EXERCISE BRIEF: Type out the listing below exactly. Pictures stay out of it.

(GIVEN DATA)

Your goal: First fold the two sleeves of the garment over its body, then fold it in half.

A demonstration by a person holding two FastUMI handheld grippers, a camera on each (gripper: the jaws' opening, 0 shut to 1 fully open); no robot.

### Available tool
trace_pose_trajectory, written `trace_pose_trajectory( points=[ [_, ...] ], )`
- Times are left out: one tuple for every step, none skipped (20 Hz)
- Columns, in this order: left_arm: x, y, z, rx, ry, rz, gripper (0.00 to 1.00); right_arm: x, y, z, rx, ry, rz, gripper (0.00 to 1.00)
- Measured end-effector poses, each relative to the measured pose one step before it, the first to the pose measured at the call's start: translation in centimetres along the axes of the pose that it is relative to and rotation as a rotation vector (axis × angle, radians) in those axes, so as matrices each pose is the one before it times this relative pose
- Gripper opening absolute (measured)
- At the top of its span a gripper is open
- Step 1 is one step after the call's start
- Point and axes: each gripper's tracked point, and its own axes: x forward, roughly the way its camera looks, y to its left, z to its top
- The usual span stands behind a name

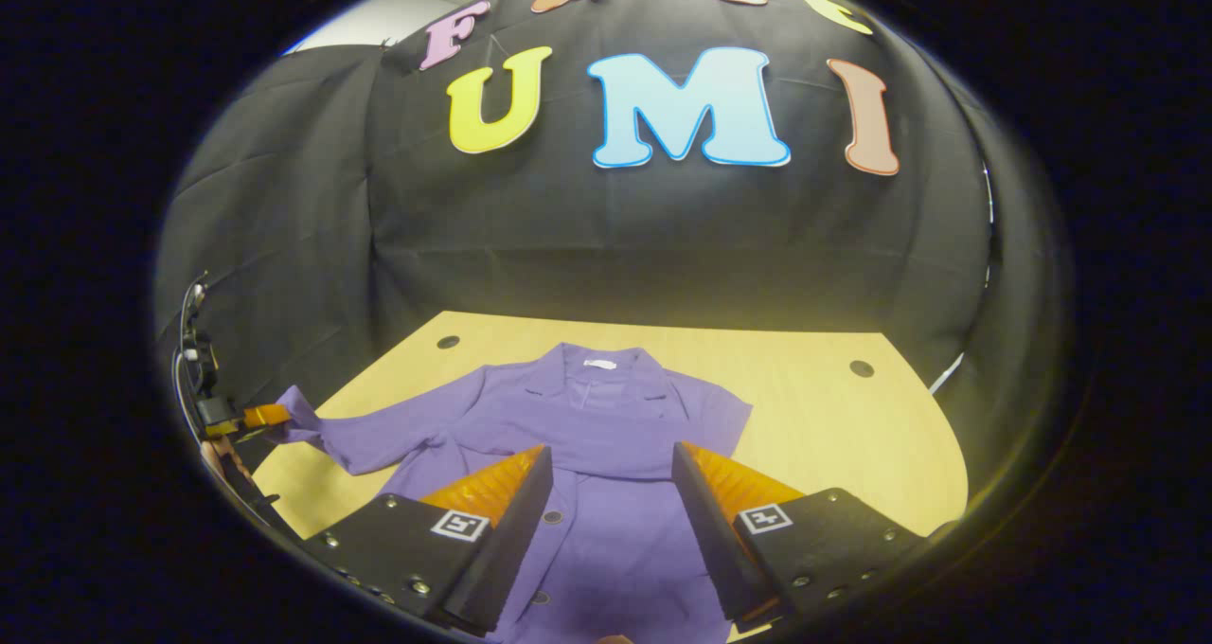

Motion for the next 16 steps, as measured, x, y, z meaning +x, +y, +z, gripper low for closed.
trace_pose_trajectory(
  points=[
    [0.037,-1.57,0.268,0.0148,0.00027,-0.02326,0.07,0.028,-0.517,-0.226,0.00475,0.00081,-0.00341,0.81],
    [-0.105,-1.567,0.265,0.01603,-0.00106,-0.01932,0.06,-0.087,-0.592,-0.192,0.00584,0.00039,-0.00362,0.81],
    [-0.032,-1.59,0.176,0.01557,0.00166,-0.02322,0.06,-0.063,-0.445,-0.189,0.00843,0.002,-0.00263,0.81],
    [0.03,-1.623,0.152,0.0142,0.00286,-0.02043,0.07,-0.035,-0.532,-0.172,0.00786,0.00182,-0.00288,0.8],
    [0.039,-1.622,0.077,0.01243,0.00342,-0.02425,0.07,0.022,-0.731,-0.152,0.00734,0.00058,-0.00575,0.8],
    [0.126,-1.617,0.142,0.01098,0.00191,-0.01954,0.07,-0.053,-0.7,-0.011,0.00662,-0.00142,-0.00668,0.8],
    [0.156,-1.467,0.133,0.00804,0.00042,-0.01765,0.07,-0.009,-0.626,-0.056,0.00697,-0.00124,-0.00659,0.8],
    [0.086,-1.734,0.16,0.00772,-0.00032,-0.02102,0.07,-0.024,-0.665,0.025,0.00707,-0.00246,-0.00666,0.8],
    [0.221,-2.1,0.303,0.01119,-0.00149,-0.0245,0.07,-0.022,-0.674,0.059,0.00528,-0.00263,-0.00537,0.8],
    [0.286,-1.821,0.216,0.0126,-0.00063,-0.02361,0.07,0.006,-0.54,-0.036,0.0042,-0.00123,-0.00505,0.81],
    [0.529,-2.029,-0.081,0.01642,0.00372,-0.02535,0.07,-0.002,-0.534,-0.002,0.00217,-0.00005,-0.00255,0.8],
    [0.348,-1.968,0.135,0.01104,0.00014,-0.0257,0.06,0.055,-0.506,-0.076,0.00089,0.00162,-0.00216,0.81],
    [0.416,-2.116,-0.023,0.01448,0.00364,-0.02626,0.07,-0.019,-0.383,-0.017,-0.0005,0.00172,-0.00165,0.8],
    [0.433,-1.572,-0.042,0.01412,0.00292,-0.02003,0.06,-0.035,-0.401,-0.107,-0.00098,0.00173,-0.00135,0.81],
    [0.684,-1.936,0.159,0.01071,0.00189,-0.0227,0.06,-0.084,-0.424,0.023,-0.00136,0.00058,-0.0012,0.8],
    [0.641,-1.72,-0.025,0.00724,0.00136,-0.02056,0.07,-0.011,-0.375,-0.071,-0.0031,0.00076,-0.00153,0.8]
  ],
)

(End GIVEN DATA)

EXPECTED ANSWER:
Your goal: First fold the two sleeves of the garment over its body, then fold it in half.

A demonstration by a person holding two FastUMI handheld grippers, a camera on each (gripper: the jaws' opening, 0 shut to 1 fully open); no robot.

### Available tool
trace_pose_trajectory, written `trace_pose_trajectory( points=[ [_, ...] ], )`
- Times are left out: one tuple for every step, none skipped (20 Hz)
- Columns, in this order: left_arm: x, y, z, rx, ry, rz, gripper (0.00 to 1.00); right_arm: x, y, z, rx, ry, rz, gripper (0.00 to 1.00)
- Measured end-effector poses, each relative to the measured pose one step before it, the first to the pose measured at the call's start: translation in centimetres along the axes of the pose that it is relative to and rotation as a rotation vector (axis × angle, radians) in those axes, so as matrices each pose is the one before it times this relative pose
- Gripper opening absolute (measured)
- At the top of its span a gripper is open
- Step 1 is one step after the call's start
- Point and axes: each gripper's tracked point, and its own axes: x forward, roughly the way its camera looks, y to its left, z to its top
- The usual span stands behind a name


Motion for the next 16 steps, as measured, x, y, z meaning +x, +y, +z, gripper low for closed.
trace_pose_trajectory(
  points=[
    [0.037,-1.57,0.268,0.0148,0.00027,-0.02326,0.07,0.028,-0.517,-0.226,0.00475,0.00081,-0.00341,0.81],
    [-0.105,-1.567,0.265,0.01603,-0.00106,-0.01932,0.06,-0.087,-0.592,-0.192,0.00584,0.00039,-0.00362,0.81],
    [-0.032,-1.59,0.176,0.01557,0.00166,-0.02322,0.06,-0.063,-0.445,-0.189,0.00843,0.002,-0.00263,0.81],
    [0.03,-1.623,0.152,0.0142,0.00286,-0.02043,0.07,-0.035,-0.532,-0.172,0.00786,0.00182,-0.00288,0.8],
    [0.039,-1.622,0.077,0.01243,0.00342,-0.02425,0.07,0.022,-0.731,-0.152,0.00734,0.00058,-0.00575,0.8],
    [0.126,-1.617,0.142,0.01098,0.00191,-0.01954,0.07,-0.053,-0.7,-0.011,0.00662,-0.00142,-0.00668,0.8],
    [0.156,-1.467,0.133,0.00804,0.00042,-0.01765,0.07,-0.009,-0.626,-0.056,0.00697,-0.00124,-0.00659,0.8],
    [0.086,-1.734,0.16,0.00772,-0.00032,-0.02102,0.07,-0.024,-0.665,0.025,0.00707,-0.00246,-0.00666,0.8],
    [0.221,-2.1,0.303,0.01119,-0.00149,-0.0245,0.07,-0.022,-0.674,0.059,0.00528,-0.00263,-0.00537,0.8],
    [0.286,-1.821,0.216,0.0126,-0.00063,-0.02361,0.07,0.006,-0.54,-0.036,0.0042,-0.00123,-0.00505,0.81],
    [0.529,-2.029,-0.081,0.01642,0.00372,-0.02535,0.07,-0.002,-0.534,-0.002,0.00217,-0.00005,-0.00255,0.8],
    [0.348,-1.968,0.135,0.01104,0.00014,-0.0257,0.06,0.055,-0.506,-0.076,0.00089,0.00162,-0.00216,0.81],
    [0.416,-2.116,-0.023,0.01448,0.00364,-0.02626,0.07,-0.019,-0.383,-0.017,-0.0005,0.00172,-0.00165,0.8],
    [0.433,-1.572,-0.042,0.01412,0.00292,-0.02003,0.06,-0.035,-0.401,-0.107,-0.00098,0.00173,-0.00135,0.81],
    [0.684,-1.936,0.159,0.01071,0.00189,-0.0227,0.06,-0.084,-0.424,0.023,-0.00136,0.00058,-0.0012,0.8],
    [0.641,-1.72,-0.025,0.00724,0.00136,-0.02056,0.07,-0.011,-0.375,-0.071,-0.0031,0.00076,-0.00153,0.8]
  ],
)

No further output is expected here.